五層の戦いでまた装備を失ったりもしたが、その辺はマリアンが色々手配してくれて心配ない。これだけ豊かなバックアップ、やはり彼女には頭が上がらないな。
「皆の者、無事に帰ってくるのだぞ」
「怪我すんじゃないよ」
ベッシとキャサリン、他にも屋敷の皆が見送ってくれる。大丈夫、今回は味方も多いわけだし、迷宮の謎を解き明かして帰ってくるさ。
「皆、忘れ物はないね?」
「多分バッチシ多分」
「ホセ、錬金釜の火は消した?」
「ぬかりない、今回は持ち込むことにした。ガロに運んでもらう」
「オレかよ」
「アイリーン、それはおやつ?」
「皆の分もあるからねー」
多分大丈夫。
「ウィル様、髪が乱れていますよ」
クロエなんかは気にする所がそこなのかと。
「エドウィン様や各国の精鋭たちの前ですから、綺麗にしておかないと」
「……まあそれもクロエらしいかな」
苦笑して整えられるままにしておいた。ガロなんかはキャサリンがブラシを持つ手から逃げている。
「ではお嬢様からお言葉を」
「コホン、え~」
「お嬢様大変です!」
マリアンの挨拶を遮って衛兵が駆け込んできた、何だ何だ。
「今、門前に皇后陛下が……!」
「マティルダ様が!?」
急ぎ表に出てみると、兵士に守られた馬車から貴婦人が降りてくる所だった。前に一度会っただけだけど、あれは確かにマティルダ皇后その人だ。
「ああ、間に合って良かった」
「こ、皇后陛下、このような所へ」
「マリアンさん、皆さん、そう慌てないでください。ご挨拶に参っただけですので」
そうは言われても慌てて皆を並ばせる。しかし皇后ほどの人が俺たちを見送りに来てくれるだなんて。
「皆様のご活躍はエドウィンからも聞いています。これより迷宮の深部へ向かわれるのですね」
「……はい」
「これまでにない危険が待ち受けているでしょう。誰かが傷つくこともあるでしょう。それも我が子が決めたこととはいえ申し訳なく思います」
「いえ、そのようなことは……」
「いいですか皆さん」
皇后の目が静かな意志を持って俺を見つめた。そんな気がした。
「誰か一人でも信じてくれる方がいるならば、人は立って戦うことができるのです。そのことを忘れないで、そして無事のご帰還を願っています」
それで皇后の訪問は終わった。豪華な馬車を見送って俺たちは顔を見合わせる。
「……え~、何か言おうとしていたはずですが」
仕切り直そうとするマリアン。しばらく唸った末に苦笑してしまったので俺たちも笑った。

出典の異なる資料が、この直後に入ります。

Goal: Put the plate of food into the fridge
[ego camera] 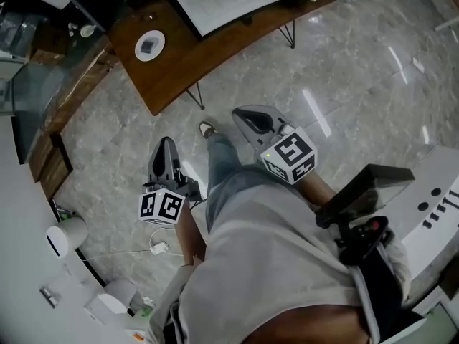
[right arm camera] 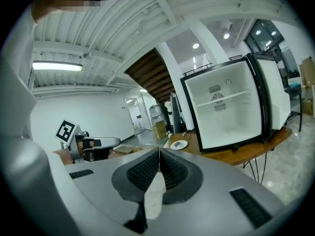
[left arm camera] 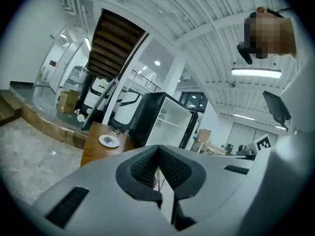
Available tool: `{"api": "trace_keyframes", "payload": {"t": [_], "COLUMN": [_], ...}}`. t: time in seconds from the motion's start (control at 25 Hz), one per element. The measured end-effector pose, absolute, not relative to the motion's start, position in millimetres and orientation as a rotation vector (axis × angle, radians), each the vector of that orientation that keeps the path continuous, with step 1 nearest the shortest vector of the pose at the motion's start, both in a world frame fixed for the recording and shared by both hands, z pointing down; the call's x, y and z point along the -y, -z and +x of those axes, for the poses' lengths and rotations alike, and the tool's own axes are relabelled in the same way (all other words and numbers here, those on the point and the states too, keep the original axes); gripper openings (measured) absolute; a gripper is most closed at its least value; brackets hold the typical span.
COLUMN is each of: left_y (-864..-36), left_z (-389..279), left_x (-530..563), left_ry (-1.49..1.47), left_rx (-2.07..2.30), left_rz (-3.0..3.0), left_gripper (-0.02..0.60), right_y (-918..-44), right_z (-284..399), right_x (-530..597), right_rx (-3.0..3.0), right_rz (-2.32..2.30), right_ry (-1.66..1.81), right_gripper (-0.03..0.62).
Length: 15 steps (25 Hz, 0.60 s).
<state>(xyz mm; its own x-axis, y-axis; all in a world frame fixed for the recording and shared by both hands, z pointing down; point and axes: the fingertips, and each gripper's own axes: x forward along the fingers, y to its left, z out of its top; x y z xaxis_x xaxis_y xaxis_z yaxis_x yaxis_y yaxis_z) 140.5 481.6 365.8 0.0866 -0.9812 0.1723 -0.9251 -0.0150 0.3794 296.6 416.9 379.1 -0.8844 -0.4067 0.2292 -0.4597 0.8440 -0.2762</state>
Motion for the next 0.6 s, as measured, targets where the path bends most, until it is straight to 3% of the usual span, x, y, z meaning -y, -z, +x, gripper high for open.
{"api": "trace_keyframes", "payload": {"t": [0.2, 0.4, 0.52, 0.6], "left_y": [-384.2, -339.4, -350.1, -358.1], "left_z": [68.4, -121.3, -241.8, -311.5], "left_x": [-422.9, -296.5, -229.1, -190.1], "left_ry": [0.139, 0.258, 0.132, 0.067], "left_rx": [1.911, 1.794, 1.765, 1.748], "left_rz": [1.978, 2.117, 2.115, 2.116], "left_gripper": [0.017, 0.018, 0.018, 0.018], "right_y": [-402.0, -382.9, -392.4, -397.4], "right_z": [235.2, 37.2, -84.2, -152.3], "right_x": [-369.8, -262.6, -202.6, -166.0], "right_rx": [2.846, 2.841, 2.777, 2.741], "right_rz": [0.592, 0.493, 0.502, 0.531], "right_ry": [-0.648, -1.019, -1.165, -1.268], "right_gripper": [0.020, 0.025, 0.158, 0.158]}}
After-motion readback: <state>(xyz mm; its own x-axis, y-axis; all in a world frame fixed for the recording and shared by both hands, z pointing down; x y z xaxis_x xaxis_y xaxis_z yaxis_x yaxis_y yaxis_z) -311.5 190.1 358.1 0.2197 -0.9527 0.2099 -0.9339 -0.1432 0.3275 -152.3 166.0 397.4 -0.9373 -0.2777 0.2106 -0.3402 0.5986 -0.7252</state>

「もう余計なことを言う必要もありませんね。皆さん無事帰ってくると信じています」
市街に出るとまだ行列が続き、多くの市民が歓呼の声を上げていた。市民というより勝手に住み着いた人だし、迷宮と帝都のあり方が変わる可能性もあるのだけど、とにかく皆興奮して本当にお祭りみたいだ。
行列に加わって迷宮を目指す俺たち。すると見覚えのある顔がいくつか見えた。
「ウィルじゃないの、頑張るんだよ!」
「お宝見つけてこい!」
「しっかりやってこいよ」
飯屋の人たちや酒場のマスター、墓守爺さんは遠巻きに行列を眺めていたが、アイリーンが手を振ると応えてくれた。他にも鍛冶屋のおっちゃんが来ている、この大探索に向けて大忙しだったろうな。
高台では各国から集まった代表たちが戦士たちを見送った。ゴッツは座った状態でまた寝てるな、一方ファリエドは遠目にも目立つ。目立つといえば獣王ナラーンの角も目立つ。
この数カ月で目まぐるしい変化と出会いがあった。その全てが収束して一つの結末に向かい始めている。